### ACTIVITY
Repeat only the stretch of lines below that runs from the line with "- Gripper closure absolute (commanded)" through the line with "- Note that", unaltered.

[Data items]
※ ※ ※

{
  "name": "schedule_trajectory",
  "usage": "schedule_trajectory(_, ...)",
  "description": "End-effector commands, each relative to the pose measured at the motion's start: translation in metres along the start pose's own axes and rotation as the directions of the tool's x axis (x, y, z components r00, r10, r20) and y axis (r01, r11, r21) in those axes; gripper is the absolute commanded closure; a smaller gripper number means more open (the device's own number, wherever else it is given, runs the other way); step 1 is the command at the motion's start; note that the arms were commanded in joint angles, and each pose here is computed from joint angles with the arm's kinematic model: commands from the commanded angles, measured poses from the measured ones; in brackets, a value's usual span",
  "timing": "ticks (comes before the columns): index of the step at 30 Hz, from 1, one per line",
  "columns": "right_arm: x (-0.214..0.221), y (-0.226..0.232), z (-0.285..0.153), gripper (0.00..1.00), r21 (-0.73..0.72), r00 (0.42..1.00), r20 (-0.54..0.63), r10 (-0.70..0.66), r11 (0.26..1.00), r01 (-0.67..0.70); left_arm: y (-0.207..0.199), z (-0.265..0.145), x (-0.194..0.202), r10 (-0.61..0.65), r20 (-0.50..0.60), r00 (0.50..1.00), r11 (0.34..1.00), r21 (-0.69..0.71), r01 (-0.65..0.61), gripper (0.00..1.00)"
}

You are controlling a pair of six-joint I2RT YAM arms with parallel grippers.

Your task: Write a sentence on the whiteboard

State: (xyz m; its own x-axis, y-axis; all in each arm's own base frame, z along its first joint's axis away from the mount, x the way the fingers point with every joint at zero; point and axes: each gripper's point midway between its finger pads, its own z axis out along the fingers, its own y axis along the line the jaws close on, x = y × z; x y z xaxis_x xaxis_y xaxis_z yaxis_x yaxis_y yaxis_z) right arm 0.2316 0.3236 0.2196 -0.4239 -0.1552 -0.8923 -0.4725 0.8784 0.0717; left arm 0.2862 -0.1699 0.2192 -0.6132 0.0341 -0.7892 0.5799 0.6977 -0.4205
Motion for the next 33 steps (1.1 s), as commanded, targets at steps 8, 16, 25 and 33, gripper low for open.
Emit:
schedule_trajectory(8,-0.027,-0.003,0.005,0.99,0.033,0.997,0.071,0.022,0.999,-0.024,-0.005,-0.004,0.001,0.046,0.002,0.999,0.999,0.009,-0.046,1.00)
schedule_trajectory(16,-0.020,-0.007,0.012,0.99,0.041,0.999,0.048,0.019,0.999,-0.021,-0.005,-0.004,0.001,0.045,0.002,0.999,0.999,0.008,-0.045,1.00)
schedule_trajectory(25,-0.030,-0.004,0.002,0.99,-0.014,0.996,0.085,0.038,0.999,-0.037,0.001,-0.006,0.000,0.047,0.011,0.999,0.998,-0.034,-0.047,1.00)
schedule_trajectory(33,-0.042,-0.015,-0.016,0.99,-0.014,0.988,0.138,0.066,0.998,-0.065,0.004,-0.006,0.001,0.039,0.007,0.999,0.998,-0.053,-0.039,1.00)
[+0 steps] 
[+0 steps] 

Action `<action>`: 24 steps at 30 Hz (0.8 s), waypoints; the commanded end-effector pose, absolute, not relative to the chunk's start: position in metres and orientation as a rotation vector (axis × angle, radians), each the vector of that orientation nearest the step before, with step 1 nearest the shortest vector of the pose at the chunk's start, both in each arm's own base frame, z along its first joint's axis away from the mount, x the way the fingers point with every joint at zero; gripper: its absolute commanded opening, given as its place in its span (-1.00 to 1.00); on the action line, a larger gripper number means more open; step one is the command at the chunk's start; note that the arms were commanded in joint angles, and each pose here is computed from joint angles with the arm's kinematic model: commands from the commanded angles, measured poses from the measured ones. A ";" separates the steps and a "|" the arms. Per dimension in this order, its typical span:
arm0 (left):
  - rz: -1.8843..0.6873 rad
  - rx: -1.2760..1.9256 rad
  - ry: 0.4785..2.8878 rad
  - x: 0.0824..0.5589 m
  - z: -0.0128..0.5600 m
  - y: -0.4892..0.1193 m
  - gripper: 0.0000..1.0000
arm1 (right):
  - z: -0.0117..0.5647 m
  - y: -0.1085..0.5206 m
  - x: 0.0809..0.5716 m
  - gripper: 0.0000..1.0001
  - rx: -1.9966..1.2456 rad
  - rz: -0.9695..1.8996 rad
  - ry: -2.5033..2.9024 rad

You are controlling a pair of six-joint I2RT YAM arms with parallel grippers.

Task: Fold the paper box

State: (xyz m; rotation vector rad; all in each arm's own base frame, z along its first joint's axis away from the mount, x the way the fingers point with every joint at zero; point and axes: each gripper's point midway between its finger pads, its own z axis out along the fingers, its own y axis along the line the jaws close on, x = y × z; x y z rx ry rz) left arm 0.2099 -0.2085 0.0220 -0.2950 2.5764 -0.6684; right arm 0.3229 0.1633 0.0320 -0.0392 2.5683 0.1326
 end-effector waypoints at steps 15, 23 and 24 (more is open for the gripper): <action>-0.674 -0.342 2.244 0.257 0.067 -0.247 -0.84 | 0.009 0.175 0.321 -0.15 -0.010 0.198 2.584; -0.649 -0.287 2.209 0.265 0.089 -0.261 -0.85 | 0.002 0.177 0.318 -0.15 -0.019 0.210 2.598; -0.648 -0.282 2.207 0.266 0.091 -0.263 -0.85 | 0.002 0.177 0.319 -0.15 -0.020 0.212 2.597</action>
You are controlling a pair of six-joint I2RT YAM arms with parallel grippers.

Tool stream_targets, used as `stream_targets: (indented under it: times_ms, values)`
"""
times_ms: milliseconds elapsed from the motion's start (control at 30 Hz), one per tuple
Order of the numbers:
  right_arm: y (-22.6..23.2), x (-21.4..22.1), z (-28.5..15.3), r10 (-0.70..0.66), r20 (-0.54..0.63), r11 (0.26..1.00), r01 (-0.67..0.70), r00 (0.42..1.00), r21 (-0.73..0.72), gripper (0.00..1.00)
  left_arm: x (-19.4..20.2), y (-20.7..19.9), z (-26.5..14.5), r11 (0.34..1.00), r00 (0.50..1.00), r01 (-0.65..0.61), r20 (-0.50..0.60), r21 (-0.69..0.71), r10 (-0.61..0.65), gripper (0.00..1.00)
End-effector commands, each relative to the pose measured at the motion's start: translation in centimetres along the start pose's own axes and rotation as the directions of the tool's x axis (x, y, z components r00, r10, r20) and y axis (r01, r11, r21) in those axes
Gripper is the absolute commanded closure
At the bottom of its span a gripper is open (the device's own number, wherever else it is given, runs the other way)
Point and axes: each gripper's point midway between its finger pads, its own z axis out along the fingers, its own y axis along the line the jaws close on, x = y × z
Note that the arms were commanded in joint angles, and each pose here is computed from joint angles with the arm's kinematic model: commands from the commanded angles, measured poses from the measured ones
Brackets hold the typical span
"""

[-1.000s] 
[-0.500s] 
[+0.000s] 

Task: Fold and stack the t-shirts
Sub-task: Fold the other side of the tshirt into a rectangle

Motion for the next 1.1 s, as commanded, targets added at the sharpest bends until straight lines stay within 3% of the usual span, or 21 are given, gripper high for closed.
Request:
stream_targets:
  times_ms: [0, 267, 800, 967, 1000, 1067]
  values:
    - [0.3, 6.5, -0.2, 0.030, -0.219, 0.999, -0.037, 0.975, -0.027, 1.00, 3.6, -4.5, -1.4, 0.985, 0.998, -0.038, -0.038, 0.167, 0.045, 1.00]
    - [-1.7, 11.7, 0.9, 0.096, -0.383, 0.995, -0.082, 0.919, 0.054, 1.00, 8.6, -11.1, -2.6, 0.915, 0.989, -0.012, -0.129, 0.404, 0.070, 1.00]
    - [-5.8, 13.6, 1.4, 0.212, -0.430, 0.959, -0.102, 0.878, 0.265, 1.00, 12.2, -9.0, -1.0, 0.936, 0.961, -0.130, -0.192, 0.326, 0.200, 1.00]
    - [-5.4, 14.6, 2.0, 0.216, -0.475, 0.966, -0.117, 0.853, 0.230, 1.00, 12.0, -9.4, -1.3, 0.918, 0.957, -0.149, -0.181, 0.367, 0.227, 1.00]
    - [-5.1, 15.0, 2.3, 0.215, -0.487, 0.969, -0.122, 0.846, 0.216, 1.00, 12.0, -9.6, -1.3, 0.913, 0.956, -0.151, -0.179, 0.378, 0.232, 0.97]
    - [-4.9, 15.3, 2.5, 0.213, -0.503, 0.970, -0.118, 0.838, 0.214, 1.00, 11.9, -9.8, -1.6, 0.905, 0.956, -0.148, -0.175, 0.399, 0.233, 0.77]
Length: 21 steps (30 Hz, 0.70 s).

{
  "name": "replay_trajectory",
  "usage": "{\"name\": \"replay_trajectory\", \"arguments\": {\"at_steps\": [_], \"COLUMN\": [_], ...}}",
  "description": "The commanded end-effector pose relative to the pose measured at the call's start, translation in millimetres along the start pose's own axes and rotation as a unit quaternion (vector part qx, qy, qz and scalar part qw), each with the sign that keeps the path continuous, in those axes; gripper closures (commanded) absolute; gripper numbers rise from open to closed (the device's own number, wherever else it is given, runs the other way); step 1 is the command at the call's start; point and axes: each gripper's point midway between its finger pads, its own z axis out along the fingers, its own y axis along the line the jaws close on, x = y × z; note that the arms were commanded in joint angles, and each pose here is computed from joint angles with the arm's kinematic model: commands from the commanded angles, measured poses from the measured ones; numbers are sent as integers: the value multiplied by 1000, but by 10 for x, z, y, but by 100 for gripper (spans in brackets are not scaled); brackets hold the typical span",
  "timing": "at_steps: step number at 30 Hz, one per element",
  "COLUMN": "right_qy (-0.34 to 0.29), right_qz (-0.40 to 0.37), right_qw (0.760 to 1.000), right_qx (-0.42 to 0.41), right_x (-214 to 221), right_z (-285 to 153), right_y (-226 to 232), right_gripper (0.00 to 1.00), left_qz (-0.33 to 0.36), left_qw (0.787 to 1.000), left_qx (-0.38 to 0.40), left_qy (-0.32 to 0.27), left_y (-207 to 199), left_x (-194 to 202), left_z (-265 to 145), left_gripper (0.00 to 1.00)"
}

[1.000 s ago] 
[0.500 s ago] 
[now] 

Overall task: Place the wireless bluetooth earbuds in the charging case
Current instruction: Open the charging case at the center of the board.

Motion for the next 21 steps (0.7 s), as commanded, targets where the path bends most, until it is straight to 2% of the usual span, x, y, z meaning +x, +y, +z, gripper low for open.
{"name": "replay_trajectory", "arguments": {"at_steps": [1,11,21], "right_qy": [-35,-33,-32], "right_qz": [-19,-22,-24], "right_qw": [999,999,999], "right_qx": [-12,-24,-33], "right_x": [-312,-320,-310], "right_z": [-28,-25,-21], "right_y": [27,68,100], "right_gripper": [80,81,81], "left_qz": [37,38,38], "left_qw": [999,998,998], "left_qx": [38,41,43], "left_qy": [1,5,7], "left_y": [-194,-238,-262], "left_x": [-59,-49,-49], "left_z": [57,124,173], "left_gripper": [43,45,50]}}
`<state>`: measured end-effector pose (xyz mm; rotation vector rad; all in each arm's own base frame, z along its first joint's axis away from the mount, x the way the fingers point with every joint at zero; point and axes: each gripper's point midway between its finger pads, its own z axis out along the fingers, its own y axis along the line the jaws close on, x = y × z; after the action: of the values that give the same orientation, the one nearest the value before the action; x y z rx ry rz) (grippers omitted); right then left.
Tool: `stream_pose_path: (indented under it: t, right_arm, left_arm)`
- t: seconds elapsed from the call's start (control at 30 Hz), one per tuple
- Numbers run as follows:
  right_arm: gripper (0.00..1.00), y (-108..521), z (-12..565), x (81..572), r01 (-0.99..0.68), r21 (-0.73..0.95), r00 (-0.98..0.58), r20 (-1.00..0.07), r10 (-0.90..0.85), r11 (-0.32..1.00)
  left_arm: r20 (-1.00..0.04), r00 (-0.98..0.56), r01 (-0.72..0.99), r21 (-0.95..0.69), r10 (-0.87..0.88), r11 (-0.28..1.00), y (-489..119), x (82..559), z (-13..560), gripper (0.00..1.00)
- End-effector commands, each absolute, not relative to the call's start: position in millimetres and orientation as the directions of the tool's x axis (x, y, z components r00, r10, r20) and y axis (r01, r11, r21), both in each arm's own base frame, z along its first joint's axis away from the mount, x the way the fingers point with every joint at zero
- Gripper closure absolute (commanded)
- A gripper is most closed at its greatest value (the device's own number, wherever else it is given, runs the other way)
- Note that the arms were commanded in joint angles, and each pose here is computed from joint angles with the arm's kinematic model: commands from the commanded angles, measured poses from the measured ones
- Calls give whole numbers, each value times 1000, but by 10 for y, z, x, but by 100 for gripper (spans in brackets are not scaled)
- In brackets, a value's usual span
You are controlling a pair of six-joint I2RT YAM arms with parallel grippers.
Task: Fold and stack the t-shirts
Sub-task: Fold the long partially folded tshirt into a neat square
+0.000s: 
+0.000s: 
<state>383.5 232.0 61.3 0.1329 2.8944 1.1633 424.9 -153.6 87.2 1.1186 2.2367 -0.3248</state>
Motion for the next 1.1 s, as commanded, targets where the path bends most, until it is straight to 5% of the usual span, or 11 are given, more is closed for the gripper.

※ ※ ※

### ANSWER SPACE
- Gripper closure absolute (commanded)
- A gripper is most closed at its greatest value (the device's own number, wherever else it is given, runs the other way)
- Note that the arms were commanded in joint angles, and each pose here is computed from joint angles with the arm's kinematic model: commands from the commanded angles, measured poses from the measured ones

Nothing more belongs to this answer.